Data Breach Requirements in the State of Wisconsin
Wis. Stat. § 134.98, also known as Wisconsin’s Data Breach Law, is a data breach notification law that was passed in the U.S. state of Wisconsin in 2006. Wisconsin’s Data Breach Law established the legal framework that governs data breaches within the state, effectively mandating that agencies, businesses, and organizations operating within said state adhere to various regulations and requirements in the event that a data breach occurs. Furthermore, the law also sets forth the various sanctions and penalties that can be imposed against business entities within Wisconsin, should these entities fail to comply with the law as it pertains to the compromised personal information of residents within the state.
How is a data breach defined under Wisconsin’s Data Breach Law?
As stated in Wisconsin’s Data Breach Law “when an Entity whose principal place of business is located in WI or an Entity that maintains or licenses PI in WI knows that PI in the Entity’s possession has been acquired by a person whom the Entity has not authorized to acquire the PI, or, in the case of an Entity whose principal place of business is not located in WI, when it knows that PI pertaining to a resident of WI has been acquired by a person whom the Entity has not authorized to acquire the PI.” Alternatively, entities within Wisconsin are not responsible for personal information that may be compromised after being acquired by “by a person whom the Entity has not authorized to acquire the PI.”
What is the scope and application of Wis. Stat. § 134.98?
In terms of the scope and application of Wisconsin’s Data Breach Law, the law applies to all entities that maintain or license personal information that has been obtained from residents within the state. To this point, the law states that entities include “any office, department, independent agency, authority, institution, association, society, or other body in state government created or authorized to be created by the constitution or any law, including the legislature and the courts; a city, village, town, or county; a person, other than an individual, that does any of the following”:
- Conducts business within the state of Wisconsin and maintains personal information during the course of operating said business.

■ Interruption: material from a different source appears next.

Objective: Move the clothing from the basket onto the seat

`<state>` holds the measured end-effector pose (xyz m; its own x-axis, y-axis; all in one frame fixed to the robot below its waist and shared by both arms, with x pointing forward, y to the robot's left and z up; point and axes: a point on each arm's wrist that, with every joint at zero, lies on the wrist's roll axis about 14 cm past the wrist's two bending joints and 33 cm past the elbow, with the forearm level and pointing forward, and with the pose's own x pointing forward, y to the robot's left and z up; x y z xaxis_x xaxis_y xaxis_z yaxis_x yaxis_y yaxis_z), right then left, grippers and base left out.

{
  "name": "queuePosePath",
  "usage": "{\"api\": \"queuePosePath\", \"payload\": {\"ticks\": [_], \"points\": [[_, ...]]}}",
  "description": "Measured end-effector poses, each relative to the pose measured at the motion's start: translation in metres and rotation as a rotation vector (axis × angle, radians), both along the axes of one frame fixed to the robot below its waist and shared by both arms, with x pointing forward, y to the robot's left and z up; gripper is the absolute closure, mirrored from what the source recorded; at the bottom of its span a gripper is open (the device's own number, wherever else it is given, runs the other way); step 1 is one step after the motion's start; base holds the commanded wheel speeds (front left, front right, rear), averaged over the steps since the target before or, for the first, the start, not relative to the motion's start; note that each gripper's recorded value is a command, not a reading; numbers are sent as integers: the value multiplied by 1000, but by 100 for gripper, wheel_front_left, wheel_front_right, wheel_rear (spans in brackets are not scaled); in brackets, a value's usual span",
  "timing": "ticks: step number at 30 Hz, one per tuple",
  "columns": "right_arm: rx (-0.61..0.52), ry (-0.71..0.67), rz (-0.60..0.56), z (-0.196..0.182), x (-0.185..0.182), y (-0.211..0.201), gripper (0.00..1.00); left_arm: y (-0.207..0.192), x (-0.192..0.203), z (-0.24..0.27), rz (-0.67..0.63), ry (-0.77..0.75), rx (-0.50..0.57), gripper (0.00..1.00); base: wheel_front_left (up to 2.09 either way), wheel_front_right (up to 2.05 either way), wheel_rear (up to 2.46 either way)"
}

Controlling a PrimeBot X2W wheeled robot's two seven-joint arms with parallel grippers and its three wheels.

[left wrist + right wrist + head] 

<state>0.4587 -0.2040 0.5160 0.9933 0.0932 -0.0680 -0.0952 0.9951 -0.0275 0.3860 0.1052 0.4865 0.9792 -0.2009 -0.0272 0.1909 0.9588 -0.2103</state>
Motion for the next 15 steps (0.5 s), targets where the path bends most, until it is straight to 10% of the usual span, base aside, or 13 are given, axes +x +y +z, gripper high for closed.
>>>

- Licenses personal information within the state of Wisconsin.
- Maintains personal information for a “resident of WI a depository account”.
- Lends money to a resident within the state of Wisconsin.
What are the requirements of business entities under Wisconsin’s Data Breach Law?
Wisconsin’s Data Breach Law mandates that entities operating within the state provide all affected parties with data breach notifications in the event that such an incident occurs. These notifications must be provided to affected parties no later than 45 days after a data breach has been discovered, and must provide said parties with information concerning the categories of personal information that was compromised following the breach, as well as the scope and severity of the breach, among other things. Moreover, entities are also required to provide notice to the three major credit reporting agencies within the U.S. in the event that a data breach leads to the disclosure of personal information pertaining to more than 1,000 residents within Wisconsin.
What categories of personal information are covered under the law?
Under Wisconsin’s Data Breach Law, the following categories of personal information are protected under the law should a data breach occur, “in combination with and linked to any of the following elements, if the element is not publicly available information and is not encrypted, redacted, or altered in a manner that renders the element unreadable”:
- Social security numbers.
- Drivers license numbers and state identification card numbers.
- Account numbers, credit card numbers, and debit card numbers, as well as any access or passcodes that could be used to grant access to an individual’s financial account.
- DNA profiles.
- Unique biometric data, including fingerprint, voice print, retina or iris image, or any other unique physical representation.
In terms of the sanctions and penalties that can be enforced individuals and entities within the state of Wisconsin that are found to be in violation of the law, the provisions of Wis. Stat. § 134.98 are enforced by the Attorney General of Wisconsin. Subsequently, the Attorney General of Wiscon has the authority to impose civil penalties and other remedies against entities within the state that fail to comply with the law. Notably, entities and individuals that violate the law are also subject to criminal charges, in contrast to many other state-level data breach notification laws throughout the U.S.
Wisconsin’s Data Breach Law represents the primary means by which residents of the state can seek legal recourse against entities that are found to have failed to notify them should their information be compromised as a result of a data breach. Through the provisions of the law, business entities and organizations within the state of Wisconsin face numerous sanctions and punishments should they fail in their duty to said citizens as it concerns compliance with the law. As such, residents of Wisconsin can rest assured that certain categories of personal information concerning them will be legally protected should said information be disclosed following a security breach.